Fragrances are formulated into a wide range of products, from water-based systems like shampoo to extremely nonpolar bases like candles, and a fragrance must be engineered to be compatible in all these environments.
There are three components to a fragrance: aroma molecules, solvents and possibly surfactants. Aroma molecules have a wide range of polarity. For example, pinene and limonene are nonpolar whereas vanillin and phenylethyl alcohol are polar. Generally, a blend of aroma molecules is viewed as nonpolar, even though the components have a range of solubility.
Fragrances rarely contain only aroma chemicals. Solvents profoundly influence the polarity of the blend. Dipropylene glycol (DPG), a common solvent, is fairly polar and would be a good choice for a shampoo fragrance. DPG would be a bad choice for a candle fragrance, as it would immediately separate from the base. Nonpolar solvents that would be good in a candle, include benzyl benzoate and diethyl phthalate (DEP).
DEP has held a bad reputation as of late because it is a phthalate, but this is a case of guilt by association. There certainly are "bad" phthalates, but DEP is safe.
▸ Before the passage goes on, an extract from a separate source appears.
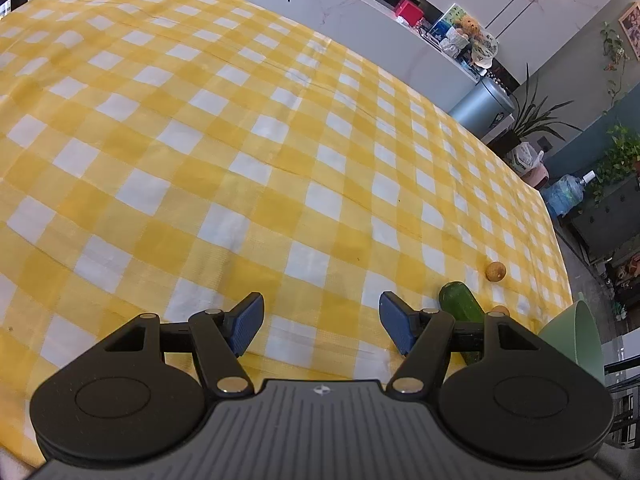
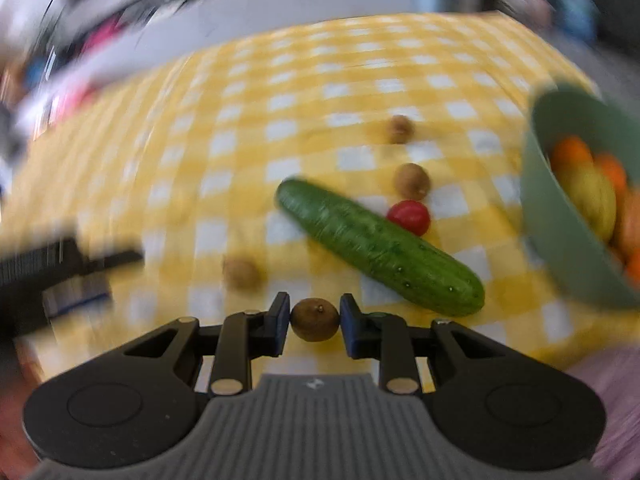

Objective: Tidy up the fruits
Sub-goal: 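Close the right gripper on the kiwi and lift it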

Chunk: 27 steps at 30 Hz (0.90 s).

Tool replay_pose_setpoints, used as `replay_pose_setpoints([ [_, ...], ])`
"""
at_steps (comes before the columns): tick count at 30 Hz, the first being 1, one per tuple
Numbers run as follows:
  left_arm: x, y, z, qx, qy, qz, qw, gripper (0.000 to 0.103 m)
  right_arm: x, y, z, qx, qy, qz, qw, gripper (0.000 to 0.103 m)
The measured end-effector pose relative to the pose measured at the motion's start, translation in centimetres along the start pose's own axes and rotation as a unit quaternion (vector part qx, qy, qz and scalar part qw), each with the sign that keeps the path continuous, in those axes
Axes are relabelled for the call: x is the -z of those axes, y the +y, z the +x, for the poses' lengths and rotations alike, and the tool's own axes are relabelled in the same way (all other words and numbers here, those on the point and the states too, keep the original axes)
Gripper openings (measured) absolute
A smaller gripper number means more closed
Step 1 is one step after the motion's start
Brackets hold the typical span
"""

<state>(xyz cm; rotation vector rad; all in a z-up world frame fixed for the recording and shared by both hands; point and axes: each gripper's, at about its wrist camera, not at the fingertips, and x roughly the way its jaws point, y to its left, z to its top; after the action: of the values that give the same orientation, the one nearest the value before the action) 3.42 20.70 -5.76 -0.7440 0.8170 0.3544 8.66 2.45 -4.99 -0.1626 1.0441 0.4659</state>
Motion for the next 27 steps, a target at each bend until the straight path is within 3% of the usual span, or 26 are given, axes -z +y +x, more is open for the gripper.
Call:
replay_pose_setpoints([
  [2,0.0,0.1,0.0,0.0,0.0,-0.002,1.0,0.078,0.3,1.3,0.0,0.017,0.012,-0.063,0.998,0.023],
  [4,0.0,0.1,0.0,-0.001,0.001,-0.003,1.0,0.078,0.4,1.9,0.2,0.011,0.022,-0.082,0.996,0.023],
  [27,0.9,-0.5,1.0,0.011,0.026,0.027,0.9992,0.078,-0.9,-0.4,2.8,-0.047,-0.001,0.014,0.999,0.023],
])
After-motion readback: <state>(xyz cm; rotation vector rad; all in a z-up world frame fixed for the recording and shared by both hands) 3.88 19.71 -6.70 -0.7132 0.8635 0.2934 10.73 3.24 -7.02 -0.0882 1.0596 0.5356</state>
Still, many consumers demand the removal of DEP from fragrances, and other solvents are easily substituted.
Solvent selection affects polarity but not enough to make a fragrance water-soluble, as no fragrance is water-soluble. Nonionic surfactants are used to transform the fragrance into a microemulsion. The fragrance is bound to the water through the hydrogen bonds with the surfactant.
This can easily be tested: Add 1% water-soluble fragrance to water, mix it and a clear solution results. Place that solution in a microwave for a few seconds. The solution will become hazy. Cool it again, and it will be clear. The warm solution has enough kinetic energy to break the hydrogen bonds and force the fragrance out of solution. Upon cooling, the hydrogen bonds can do their magic again.